Tag: Storm Damage

  • Skokomish Valley Road Closed at the Dips — What Mason County Residents Need to Know About the Flood Closure

    Skokomish Valley Road Closed at the Dips — What Mason County Residents Need to Know About the Flood Closure

    Skokomish Valley Road is closed to all through traffic. Mason County Public Works has shut down the road at approximately milepost 3.749 — the intersection with Eells Hill Road, in the area known locally as the Dips — due to active flooding. The closure is in effect until further notice.

    Residents in the Skokomish Valley, agricultural operations along the valley floor, and anyone who uses Skokomish Valley Road as a through route to or from U.S. Highway 101 should plan alternate routes. Mason County Public Works is monitoring the road and the Skokomish River throughout the day.

    Why the Dips Flood

    The section of Skokomish Valley Road near Eells Hill Road sits at low elevation in the Skokomish River floodplain. The Skokomish River is one of the more flood-prone rivers in western Washington — its drainage basin covers a large portion of the Olympics, and during periods of heavy or sustained rainfall, the river can rise rapidly. At moderate flood stage (around 17.5 feet), the Skokomish Valley Road begins to take water, along with Bourgault Road West, Purdy Cutoff Road, and portions of Highway 106.

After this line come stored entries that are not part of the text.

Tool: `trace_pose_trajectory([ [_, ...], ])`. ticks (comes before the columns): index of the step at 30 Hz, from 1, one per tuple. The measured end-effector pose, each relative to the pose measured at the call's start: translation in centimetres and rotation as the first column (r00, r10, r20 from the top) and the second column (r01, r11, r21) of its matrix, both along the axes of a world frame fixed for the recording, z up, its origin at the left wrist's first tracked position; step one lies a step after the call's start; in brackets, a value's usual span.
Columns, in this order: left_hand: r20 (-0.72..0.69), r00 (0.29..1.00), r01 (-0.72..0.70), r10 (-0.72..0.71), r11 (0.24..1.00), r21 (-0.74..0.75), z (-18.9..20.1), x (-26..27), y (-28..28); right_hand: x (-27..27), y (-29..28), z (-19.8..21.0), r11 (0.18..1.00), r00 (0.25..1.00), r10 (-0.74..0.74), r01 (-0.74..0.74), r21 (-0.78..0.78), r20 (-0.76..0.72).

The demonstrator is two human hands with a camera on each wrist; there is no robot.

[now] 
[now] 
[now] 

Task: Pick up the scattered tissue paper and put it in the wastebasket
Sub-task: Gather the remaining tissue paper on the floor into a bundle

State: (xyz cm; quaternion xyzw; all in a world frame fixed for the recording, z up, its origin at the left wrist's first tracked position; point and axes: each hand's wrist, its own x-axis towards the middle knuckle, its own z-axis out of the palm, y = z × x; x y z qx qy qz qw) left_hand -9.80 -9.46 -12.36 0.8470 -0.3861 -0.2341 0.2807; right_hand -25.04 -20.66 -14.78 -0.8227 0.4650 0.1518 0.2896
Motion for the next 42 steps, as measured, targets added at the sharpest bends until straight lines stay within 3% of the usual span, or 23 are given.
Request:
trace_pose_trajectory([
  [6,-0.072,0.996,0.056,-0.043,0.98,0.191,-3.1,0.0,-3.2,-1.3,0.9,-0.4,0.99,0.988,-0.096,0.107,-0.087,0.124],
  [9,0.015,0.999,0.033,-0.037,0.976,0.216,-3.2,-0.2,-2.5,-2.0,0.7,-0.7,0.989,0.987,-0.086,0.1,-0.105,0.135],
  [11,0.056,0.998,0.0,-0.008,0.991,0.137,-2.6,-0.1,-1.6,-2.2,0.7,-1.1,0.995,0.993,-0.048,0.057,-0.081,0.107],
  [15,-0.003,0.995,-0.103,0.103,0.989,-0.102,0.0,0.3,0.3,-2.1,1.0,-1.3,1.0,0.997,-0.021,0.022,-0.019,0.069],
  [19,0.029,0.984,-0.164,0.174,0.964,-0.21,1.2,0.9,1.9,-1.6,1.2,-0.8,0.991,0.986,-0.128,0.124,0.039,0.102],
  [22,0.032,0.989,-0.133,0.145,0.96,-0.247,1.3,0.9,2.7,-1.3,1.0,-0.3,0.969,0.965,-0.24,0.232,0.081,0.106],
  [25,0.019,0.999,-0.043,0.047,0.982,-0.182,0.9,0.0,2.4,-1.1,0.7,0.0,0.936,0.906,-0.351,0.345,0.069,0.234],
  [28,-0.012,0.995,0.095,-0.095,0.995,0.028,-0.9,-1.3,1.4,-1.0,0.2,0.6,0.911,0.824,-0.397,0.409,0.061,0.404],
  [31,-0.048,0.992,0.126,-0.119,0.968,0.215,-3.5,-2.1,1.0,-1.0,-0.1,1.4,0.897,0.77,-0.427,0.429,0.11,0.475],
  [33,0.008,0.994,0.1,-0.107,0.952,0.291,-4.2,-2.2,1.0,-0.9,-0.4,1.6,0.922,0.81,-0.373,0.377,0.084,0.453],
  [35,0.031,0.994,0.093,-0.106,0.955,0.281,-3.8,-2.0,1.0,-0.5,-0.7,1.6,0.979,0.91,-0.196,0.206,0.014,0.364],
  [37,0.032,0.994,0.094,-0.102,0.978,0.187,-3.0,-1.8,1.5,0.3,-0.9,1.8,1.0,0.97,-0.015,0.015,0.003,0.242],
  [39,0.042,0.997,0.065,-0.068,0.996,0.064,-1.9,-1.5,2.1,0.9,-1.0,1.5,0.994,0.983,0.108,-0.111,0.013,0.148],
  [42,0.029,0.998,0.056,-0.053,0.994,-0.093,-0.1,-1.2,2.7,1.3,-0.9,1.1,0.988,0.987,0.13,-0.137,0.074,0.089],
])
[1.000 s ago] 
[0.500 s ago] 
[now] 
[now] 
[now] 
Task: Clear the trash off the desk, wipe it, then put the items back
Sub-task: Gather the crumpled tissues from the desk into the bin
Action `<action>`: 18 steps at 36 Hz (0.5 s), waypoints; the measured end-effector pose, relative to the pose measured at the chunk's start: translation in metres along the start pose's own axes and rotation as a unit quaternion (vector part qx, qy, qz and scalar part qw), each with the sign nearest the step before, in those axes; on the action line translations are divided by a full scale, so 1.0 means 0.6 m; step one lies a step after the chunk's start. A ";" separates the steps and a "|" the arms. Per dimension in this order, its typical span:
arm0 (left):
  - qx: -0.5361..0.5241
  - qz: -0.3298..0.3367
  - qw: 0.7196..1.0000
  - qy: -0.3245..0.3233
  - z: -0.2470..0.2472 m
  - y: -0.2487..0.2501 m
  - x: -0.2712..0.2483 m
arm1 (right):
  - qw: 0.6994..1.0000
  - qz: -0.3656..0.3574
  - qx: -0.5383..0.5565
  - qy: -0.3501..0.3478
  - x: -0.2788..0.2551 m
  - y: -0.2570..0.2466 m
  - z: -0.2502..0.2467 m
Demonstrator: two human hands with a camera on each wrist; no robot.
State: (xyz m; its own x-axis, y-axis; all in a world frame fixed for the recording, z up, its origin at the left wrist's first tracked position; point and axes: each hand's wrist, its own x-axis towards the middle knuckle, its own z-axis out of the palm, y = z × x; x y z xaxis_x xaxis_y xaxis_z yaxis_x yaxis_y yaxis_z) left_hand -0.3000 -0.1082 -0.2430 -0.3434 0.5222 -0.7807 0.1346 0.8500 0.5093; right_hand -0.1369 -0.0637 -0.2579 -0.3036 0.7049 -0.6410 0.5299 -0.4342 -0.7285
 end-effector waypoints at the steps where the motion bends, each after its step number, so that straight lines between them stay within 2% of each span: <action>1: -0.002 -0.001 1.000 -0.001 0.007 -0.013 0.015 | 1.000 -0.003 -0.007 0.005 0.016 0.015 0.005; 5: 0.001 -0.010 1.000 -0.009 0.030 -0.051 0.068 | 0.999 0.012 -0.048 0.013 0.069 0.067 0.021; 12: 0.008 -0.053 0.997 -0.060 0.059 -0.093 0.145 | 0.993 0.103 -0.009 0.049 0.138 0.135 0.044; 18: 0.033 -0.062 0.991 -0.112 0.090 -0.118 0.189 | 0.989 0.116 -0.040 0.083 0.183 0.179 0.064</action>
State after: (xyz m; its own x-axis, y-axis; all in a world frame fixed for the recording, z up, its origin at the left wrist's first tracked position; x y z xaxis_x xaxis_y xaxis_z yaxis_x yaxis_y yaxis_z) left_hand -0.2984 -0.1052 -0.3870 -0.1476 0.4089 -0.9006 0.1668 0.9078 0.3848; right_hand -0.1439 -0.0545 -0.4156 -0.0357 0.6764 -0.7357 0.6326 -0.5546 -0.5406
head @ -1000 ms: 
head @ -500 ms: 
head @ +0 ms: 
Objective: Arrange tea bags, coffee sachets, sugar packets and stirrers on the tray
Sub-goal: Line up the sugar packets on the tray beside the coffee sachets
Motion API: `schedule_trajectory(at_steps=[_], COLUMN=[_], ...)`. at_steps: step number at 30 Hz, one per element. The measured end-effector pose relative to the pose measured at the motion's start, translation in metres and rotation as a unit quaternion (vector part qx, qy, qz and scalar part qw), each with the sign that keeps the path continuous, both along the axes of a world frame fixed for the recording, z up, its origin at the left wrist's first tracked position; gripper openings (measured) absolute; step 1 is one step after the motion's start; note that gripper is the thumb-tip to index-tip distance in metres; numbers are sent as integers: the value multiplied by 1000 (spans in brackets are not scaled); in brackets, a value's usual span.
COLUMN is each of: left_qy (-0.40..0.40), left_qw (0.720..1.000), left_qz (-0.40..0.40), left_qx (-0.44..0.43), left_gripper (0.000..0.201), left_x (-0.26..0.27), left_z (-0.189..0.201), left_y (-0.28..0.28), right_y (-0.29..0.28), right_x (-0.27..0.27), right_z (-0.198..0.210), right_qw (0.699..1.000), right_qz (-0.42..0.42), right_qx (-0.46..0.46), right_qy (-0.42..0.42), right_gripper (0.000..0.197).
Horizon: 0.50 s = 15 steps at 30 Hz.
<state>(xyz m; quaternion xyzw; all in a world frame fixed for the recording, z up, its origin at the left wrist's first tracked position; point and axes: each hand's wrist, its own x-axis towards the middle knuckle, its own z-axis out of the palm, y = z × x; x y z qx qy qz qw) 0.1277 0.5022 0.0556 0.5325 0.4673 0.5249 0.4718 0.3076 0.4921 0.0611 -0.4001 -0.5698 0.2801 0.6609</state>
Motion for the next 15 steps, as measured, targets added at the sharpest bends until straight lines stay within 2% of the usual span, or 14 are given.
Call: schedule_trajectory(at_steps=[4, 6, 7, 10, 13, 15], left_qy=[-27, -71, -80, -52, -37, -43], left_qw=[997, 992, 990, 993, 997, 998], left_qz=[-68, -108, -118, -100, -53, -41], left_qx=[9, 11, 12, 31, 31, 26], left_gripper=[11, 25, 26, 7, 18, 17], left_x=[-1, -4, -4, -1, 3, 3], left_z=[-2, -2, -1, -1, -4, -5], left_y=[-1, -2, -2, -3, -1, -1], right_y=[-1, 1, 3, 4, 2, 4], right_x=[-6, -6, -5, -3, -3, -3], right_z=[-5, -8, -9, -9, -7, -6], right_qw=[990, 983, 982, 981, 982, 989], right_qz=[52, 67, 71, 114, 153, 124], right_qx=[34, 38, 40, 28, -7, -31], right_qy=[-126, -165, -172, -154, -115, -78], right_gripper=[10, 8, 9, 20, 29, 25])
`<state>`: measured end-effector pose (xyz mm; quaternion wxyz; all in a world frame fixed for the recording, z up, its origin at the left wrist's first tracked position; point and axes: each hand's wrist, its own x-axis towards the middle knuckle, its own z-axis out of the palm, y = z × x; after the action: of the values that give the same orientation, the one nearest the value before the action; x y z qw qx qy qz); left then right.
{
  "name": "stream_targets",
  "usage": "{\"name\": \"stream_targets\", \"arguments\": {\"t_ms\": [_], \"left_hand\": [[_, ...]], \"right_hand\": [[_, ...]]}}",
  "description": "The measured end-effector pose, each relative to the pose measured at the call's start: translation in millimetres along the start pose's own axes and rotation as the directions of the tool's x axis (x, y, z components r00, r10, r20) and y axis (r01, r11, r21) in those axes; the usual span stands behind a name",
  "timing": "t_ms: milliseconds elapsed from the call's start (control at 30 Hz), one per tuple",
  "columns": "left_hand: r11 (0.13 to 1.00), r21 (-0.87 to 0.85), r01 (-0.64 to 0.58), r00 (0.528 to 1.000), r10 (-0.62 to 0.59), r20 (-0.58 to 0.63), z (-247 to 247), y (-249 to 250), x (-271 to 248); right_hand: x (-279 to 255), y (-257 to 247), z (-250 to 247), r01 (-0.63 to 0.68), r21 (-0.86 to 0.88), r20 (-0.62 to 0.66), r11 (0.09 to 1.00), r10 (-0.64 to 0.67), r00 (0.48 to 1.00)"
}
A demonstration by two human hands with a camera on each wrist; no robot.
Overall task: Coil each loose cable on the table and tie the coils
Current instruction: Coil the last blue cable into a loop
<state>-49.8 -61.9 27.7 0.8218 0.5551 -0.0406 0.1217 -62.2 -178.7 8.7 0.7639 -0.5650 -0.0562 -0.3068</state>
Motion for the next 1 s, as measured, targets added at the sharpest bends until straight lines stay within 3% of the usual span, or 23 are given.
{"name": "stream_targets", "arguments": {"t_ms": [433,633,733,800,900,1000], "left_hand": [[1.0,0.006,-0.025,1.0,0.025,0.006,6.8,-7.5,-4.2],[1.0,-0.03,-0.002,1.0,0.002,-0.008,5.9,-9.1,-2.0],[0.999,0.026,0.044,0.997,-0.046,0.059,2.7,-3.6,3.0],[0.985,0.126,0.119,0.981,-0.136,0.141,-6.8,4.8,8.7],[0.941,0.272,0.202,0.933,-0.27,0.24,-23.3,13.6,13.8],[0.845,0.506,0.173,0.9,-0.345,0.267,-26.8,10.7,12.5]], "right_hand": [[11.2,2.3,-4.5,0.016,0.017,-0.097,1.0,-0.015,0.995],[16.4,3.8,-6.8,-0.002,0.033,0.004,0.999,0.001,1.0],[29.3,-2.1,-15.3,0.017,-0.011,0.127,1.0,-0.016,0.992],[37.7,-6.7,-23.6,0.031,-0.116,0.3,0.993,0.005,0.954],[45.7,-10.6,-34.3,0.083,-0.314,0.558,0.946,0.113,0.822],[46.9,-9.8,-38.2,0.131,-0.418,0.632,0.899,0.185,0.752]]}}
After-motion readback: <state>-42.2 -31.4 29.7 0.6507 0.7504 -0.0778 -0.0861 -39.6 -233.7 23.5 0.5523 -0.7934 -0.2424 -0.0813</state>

    This is not an unusual occurrence. The Dips has flooded during high rain events regularly over the years, and Mason County Public Works has an established protocol: monitor conditions, close the road when flooding at the closure point is confirmed, and reopen once waters recede and the road surface is safe for travel.

    Current Risk: Heavy Rainfall and Debris Flow

    In addition to roadway flooding, Mason County Public Works has issued a broader advisory: ongoing heavy rainfall is raising the risk of rapid river rises and debris flows in steep or saturated areas throughout the Skokomish Valley. Residents in low-lying locations, along the river, or near hillside slopes should stay alert to changing conditions.

    Debris flows — a mix of water, soil, rocks, and vegetation that can move down slopes rapidly — are a secondary hazard when soil saturation reaches critical levels after extended rain. This risk is concentrated in steep terrain adjacent to the valley floor and along drainages feeding into the Skokomish River system.

    What to Do Now

    For travel: Plan alternate routes. Highway 106 along Hood Canal and U.S. 101 through Shelton provide access to North Mason communities via routes that avoid the Skokomish Valley floor.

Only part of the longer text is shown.